The Wake - Fortnightly Magazine

Bears Enter Over The Waves

November 3, 2009

By

She kept herself at a distance from the edge of the cliff. Her feeling when she approached it was careful and simple: I fear falling, so I tremble. Yet she did not fear death. It was the fear of surviving a fall that scared her more. Here she was, early thirties – already? Yes. Thirty-one, that’s early thirties. That aura of inevitability had not yet completely faded but she never thought her lack of fear of death was very much attached to the cliché of inevitability.

The fall would be maybe forty feet?

“Anna, are you alright? Do you want your photograph taken?”

“That’s alright,” she replied, “I don’t feel like a photograph right now.” She made her way closer to the edge and tried to suppress the fear of falling – the feeling that took hold somewhere in her chest then fled out to her limbs like children running on a playground, in pursuit, during a game of tag. Did they play tag in Norway?

She was able to keep the children calm for a short while. Then her body was flooded with that instability. It felt like she could fall at any moment. Why was standing two feet away so much easier? There there was no shaking nor trembling – only calm – her thoughts free to wander. Now all she could think was falling. And hitting of water below. How deep was the water? She was confident – she knew – she would survive.

There was suddenly a great deal of playful laughter behind her. Children were running about. Where did these children come from? Where was their supervisor, Anna strew her sight about the small plateau. There were valleys in the distance and small dirt paths that quickly became indistinguishable from the greens that defined their edges. Anna saw only Thom. And he was with her. She supposed the children were here on some sort of field trip…how useful it would be to conquer a fear of falling at such a young age. Or reinforce one.

Anna tried to think of the first time she fell. She thought to the time she took her brother’s skateboard down the street. A small rock became lodged in between the board and one of the front wheels. She hadn’t been wearing a helmet – it hadn’t occurred to her as she was just going down a small slope in front of their house.

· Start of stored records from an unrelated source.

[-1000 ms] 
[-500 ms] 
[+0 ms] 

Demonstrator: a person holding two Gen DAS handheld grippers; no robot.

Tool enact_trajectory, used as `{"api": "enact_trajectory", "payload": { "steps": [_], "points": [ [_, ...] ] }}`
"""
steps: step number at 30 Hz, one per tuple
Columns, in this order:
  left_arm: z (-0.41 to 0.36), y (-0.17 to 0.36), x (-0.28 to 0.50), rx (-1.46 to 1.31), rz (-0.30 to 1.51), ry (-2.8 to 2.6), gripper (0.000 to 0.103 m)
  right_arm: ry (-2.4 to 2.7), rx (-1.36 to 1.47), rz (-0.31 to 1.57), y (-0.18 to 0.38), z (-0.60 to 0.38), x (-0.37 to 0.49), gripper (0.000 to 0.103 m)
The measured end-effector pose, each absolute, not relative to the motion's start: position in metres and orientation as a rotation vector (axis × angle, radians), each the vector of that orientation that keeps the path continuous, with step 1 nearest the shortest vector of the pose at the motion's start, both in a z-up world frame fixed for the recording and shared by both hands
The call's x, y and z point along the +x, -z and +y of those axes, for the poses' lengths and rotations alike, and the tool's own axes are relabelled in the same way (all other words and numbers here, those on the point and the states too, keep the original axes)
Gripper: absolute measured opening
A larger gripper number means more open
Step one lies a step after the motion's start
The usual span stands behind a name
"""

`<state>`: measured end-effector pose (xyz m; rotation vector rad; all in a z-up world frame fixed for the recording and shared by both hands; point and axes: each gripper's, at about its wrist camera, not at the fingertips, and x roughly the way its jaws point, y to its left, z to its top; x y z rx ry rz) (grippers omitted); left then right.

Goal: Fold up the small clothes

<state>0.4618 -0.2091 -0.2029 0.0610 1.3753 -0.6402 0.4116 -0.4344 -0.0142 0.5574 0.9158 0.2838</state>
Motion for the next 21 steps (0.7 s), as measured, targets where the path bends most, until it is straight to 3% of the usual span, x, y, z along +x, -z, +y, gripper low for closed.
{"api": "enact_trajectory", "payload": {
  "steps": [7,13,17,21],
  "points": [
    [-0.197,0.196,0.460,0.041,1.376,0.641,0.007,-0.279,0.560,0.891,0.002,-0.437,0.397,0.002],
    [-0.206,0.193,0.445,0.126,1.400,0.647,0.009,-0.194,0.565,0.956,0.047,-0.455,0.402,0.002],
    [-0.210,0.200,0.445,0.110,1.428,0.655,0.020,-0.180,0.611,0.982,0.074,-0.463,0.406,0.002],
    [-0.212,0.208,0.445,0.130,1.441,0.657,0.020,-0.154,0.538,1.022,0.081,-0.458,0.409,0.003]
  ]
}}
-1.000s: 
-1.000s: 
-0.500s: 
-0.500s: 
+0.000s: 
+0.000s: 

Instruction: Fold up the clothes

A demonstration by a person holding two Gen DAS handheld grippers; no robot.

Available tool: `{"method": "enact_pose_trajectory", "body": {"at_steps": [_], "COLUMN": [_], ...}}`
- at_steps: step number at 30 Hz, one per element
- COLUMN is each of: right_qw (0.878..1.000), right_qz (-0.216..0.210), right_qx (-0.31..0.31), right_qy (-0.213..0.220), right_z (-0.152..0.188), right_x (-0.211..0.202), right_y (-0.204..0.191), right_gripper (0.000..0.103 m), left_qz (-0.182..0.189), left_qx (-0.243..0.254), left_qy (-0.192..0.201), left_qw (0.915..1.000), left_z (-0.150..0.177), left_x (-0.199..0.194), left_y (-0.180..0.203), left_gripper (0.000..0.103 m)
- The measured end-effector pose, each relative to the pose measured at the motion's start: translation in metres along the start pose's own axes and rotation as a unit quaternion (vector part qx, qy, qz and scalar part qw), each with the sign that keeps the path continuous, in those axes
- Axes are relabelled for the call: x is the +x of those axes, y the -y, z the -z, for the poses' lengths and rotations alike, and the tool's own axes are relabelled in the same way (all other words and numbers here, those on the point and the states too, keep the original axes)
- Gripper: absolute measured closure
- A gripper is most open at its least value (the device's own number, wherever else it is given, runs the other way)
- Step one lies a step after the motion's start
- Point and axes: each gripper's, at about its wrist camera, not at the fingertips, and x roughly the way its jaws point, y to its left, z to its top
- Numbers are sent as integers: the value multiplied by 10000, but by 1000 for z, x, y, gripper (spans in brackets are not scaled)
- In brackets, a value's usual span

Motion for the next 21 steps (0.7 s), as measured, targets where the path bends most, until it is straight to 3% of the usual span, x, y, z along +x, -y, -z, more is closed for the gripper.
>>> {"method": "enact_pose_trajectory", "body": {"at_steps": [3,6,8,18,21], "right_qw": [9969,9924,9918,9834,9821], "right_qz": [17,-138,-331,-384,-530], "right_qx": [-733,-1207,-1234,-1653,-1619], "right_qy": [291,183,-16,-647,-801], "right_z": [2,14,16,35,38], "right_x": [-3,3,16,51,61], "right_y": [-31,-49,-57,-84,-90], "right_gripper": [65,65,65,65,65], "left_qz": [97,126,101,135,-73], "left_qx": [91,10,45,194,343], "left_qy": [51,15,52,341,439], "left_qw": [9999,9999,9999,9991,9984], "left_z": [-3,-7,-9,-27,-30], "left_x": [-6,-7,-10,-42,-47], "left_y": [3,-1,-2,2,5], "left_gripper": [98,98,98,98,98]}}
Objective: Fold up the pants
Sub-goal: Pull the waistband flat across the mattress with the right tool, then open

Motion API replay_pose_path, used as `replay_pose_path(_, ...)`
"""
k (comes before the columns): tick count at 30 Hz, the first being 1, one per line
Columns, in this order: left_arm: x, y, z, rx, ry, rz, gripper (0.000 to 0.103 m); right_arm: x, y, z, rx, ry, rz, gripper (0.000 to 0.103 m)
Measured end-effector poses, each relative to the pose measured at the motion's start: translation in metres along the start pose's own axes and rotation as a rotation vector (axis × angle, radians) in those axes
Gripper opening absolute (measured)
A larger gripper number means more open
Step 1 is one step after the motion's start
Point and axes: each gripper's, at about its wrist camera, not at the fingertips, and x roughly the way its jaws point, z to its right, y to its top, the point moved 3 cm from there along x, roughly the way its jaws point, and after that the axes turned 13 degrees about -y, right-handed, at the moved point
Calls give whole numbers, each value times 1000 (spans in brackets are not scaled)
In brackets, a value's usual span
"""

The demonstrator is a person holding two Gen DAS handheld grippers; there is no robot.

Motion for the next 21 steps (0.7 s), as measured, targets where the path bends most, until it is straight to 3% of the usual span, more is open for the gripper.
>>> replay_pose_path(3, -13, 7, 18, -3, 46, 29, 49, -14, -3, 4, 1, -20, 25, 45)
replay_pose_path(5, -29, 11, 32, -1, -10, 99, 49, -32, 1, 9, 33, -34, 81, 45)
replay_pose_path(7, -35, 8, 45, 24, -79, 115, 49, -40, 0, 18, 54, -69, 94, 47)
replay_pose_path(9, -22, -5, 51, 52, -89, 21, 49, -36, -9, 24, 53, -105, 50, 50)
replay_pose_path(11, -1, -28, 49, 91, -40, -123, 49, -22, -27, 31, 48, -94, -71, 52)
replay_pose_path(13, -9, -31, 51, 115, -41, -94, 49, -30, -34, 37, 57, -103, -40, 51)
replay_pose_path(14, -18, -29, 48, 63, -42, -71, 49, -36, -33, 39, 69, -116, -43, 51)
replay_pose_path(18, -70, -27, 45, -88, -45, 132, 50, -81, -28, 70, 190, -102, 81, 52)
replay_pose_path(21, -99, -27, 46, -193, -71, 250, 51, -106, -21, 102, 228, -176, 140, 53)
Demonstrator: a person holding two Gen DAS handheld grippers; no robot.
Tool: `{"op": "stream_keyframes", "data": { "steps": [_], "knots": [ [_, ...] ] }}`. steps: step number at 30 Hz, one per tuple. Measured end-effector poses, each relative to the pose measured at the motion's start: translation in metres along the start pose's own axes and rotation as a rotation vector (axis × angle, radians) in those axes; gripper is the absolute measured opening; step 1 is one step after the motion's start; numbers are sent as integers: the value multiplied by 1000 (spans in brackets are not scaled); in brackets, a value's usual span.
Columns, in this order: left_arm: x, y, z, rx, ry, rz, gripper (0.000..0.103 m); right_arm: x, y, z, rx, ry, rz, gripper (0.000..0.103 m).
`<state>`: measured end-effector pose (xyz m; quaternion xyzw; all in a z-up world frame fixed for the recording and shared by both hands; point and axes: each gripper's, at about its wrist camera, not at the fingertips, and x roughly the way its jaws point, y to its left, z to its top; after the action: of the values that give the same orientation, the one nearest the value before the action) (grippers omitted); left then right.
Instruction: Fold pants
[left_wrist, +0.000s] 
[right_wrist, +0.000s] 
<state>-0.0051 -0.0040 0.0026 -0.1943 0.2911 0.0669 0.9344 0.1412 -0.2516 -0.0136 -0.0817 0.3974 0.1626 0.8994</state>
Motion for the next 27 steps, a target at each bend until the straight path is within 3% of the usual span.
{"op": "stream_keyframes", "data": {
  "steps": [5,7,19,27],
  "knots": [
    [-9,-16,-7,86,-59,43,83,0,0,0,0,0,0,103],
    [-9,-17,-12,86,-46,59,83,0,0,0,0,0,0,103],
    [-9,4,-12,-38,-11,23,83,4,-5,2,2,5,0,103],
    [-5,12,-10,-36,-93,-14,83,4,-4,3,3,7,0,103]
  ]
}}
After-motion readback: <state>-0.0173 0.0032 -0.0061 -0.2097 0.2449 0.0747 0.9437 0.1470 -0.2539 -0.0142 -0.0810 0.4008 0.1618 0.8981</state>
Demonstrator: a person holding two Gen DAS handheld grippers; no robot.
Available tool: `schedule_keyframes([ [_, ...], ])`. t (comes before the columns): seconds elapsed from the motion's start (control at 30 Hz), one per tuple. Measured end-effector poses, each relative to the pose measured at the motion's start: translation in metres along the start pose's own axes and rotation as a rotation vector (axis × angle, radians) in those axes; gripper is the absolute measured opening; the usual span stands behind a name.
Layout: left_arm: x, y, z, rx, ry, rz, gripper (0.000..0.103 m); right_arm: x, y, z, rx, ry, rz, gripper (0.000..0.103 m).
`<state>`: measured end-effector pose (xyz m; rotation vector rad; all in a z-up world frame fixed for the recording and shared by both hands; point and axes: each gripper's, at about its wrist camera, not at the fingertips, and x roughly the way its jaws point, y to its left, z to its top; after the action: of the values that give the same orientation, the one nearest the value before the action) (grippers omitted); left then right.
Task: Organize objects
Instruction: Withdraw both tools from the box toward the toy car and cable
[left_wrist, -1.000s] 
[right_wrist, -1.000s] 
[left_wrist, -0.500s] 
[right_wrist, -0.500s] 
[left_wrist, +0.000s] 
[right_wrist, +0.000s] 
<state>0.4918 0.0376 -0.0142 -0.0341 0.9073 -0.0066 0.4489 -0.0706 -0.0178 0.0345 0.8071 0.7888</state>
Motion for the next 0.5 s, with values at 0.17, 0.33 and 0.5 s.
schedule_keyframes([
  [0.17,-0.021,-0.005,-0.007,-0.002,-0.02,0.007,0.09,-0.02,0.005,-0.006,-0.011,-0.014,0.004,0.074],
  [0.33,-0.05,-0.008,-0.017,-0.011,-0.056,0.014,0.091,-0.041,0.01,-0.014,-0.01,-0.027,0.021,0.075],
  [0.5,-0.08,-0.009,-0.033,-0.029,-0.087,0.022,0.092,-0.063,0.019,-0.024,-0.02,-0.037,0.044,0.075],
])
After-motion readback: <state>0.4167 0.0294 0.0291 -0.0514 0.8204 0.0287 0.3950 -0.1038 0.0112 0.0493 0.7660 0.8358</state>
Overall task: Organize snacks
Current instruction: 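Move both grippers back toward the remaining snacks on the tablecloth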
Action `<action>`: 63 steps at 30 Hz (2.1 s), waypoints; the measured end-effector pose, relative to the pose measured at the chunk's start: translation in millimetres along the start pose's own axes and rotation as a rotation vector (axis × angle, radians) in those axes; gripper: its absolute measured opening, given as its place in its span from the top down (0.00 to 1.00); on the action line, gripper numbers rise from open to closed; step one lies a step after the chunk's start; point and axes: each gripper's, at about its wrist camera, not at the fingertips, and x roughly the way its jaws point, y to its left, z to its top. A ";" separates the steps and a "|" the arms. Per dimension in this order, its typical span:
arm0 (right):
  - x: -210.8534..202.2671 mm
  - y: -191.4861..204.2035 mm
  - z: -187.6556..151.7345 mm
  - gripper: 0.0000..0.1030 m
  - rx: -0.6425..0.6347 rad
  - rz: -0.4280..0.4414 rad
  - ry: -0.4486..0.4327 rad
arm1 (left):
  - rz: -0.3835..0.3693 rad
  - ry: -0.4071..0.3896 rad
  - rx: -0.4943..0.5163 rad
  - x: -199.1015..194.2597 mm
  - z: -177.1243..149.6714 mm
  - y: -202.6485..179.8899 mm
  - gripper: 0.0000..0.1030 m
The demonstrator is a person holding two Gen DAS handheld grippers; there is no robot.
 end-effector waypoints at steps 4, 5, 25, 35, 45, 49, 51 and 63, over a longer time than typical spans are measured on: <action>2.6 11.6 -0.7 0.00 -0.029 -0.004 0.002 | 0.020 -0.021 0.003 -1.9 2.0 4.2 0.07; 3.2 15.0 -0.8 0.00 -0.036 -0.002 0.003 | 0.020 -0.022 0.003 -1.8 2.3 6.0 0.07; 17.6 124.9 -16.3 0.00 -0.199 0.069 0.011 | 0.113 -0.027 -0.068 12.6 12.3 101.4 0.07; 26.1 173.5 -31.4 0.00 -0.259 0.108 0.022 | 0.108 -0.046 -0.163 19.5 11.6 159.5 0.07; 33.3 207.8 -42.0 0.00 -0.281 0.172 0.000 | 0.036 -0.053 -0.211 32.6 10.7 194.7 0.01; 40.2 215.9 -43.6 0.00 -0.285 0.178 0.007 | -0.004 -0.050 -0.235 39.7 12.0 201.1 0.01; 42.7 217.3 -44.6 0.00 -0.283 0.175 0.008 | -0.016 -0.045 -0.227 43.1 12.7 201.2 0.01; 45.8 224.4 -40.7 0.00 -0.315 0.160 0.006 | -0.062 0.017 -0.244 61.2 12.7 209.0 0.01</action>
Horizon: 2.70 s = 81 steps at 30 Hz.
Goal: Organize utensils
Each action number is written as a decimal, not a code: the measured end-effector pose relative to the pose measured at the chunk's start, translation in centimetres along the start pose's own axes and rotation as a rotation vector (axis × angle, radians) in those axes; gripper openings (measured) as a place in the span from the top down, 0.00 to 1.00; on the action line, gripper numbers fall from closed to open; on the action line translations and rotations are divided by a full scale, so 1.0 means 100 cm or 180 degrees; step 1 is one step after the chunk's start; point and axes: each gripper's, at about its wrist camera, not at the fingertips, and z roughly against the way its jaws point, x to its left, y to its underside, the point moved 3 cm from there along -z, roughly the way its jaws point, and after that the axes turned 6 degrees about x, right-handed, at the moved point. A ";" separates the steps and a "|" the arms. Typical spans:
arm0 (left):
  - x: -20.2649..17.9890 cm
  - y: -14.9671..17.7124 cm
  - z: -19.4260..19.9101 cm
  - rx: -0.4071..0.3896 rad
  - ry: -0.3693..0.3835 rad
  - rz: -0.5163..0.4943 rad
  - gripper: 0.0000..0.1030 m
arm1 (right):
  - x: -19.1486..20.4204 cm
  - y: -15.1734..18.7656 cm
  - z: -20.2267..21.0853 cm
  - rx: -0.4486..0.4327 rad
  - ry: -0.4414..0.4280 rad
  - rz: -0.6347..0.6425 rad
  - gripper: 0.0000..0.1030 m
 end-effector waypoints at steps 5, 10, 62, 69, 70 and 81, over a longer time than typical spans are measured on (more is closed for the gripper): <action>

The skateboard disappeared beneath her feet and stopped dead on the pavement. Anna landed on her head. When she woke – which she assumed was not long after she had fallen as no one had been attending to her as she woke – she grasped her head. She shook her body as she stood, hoping to diffuse the pain.

But where did all these children come from? Anna noted how one boy – maybe five years of age – held the hand of a girl of similar age. How uncommon. Though she hadn’t seen children this age since she visited Halden and their daughter four years ago. She slowly turned back to the cliff and lowered the camera until is hung only from her neck.

“I think I could make it.”

Halden leapt out and held her back from the edge. One arm wrapped about her waistline and the other about her shoulders. The embrace with both restraining and comforting. Anna resisted in her mind at first but did not let the resistance manifest physically, as that would turn the balance of the restraincomfort towards restrain, she did not want that.

She began an unexpected cry. Anna didn’t cry – not since Halden stopped visiting.

Halden held her tighter, “Anna, don’t worry. Shall we go back home?”

She closed her eyes tightly and tried to think. She finally let her head roll forward and relax. She raised it back up, now composed. Only a soft redness on her bottom eyelid hinted at the tears. In a soft murmur she said “we’ll stay just a few minutes longer.”

Sure.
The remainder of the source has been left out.